I was trying to run my code and ran into an error about an in-place operation. I’ve simplified it to the bare minimum so it’s easier to understand. If I’m not wrong, autograd doesn’t like that I modify the tensor y in-place, even if I don’t modify the same elements. Is there a way to allow it? Or is there another way to do what I’m trying to do (use previous slice and parameter u to compute next slice in a differentiable way)?
I hope it’s somewhat clear (it’s my first post).
Thanks
import torch
def dydt(u, y):
dy = u * y
return dy
u = torch.ones(1).requires_grad_()
y = torch.zeros(3, 1)
a = dydt(u, y[0])
y[1] = a + y[0]
b = dydt(u, y[1])
y[2] = b + y[1]
y[2].backward()
print(u.grad)
So to compute the gradient of u, PyTorch needs the intermediate version of y. As the versions (available through the not-official-api-use-at-your-own-risk y._version) are only kept per-tensor and not per-entry, you are seeing that the backward of the product u * y complains about the version of y being different from what it had in the forward pass.
I’d probably work with a list and torch.stack the result at the end if you need the y-tensor.
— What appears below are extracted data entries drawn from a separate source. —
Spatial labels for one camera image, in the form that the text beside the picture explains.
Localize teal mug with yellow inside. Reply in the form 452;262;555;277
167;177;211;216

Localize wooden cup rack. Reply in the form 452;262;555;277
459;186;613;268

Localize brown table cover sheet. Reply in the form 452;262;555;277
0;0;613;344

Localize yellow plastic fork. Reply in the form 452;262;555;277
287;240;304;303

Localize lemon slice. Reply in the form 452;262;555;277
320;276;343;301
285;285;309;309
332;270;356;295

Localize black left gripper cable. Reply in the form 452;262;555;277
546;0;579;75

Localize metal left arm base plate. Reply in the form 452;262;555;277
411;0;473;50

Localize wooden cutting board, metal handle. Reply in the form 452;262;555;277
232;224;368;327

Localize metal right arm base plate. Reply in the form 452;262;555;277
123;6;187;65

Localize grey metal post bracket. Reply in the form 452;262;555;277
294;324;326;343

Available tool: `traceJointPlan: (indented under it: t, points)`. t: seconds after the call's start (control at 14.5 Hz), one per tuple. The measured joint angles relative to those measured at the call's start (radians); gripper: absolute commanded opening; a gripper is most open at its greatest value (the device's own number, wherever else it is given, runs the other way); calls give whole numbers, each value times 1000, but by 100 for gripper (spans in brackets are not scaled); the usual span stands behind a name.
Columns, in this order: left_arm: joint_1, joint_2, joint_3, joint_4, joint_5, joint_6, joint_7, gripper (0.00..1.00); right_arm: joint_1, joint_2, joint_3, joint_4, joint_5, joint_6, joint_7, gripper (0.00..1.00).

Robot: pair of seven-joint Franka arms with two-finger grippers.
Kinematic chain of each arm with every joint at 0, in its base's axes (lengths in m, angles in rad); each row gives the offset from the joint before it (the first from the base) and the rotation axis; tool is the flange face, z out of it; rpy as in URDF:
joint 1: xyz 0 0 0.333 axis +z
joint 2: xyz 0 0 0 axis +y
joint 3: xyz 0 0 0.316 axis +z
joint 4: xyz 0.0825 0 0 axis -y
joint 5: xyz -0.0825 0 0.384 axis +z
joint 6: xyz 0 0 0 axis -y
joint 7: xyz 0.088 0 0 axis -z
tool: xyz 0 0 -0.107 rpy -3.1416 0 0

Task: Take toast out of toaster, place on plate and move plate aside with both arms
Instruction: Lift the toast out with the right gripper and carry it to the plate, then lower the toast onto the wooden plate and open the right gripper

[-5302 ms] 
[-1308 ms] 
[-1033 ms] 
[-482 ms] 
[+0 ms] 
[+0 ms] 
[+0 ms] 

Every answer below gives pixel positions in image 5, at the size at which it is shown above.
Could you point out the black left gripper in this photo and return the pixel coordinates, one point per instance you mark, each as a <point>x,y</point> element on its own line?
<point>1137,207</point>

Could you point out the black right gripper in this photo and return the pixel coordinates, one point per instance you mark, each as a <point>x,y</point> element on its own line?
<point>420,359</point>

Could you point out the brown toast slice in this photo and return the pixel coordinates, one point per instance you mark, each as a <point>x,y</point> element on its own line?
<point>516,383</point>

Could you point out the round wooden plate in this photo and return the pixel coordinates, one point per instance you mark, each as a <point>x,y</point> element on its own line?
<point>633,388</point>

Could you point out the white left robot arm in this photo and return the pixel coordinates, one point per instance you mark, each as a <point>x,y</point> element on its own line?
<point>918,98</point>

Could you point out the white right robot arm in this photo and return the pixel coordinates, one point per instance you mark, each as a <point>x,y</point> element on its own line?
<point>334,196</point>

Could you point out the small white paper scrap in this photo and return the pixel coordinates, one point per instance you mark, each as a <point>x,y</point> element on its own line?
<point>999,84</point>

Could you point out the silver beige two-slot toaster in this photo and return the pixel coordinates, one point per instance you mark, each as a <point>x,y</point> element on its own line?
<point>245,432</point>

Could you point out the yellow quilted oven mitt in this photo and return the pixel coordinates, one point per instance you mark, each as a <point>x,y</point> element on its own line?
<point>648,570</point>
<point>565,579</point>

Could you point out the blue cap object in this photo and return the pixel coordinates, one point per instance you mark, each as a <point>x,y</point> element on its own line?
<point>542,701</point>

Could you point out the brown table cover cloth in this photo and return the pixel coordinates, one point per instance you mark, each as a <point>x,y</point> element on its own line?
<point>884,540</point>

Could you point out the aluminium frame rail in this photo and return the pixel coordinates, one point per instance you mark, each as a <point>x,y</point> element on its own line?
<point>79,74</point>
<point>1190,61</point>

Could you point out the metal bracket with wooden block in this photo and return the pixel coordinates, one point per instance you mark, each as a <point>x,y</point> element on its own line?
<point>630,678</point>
You could also clone y every here or there so that the inplace modifications don’t hit the y tensor used at critical places in the forward.
It is quite operation-specific which inputs and outputs are saved for the backward, but here it will be the multiplication (*), and indeed if you follow the debugging hint to enable anomaly detection, this is what you are pointed at.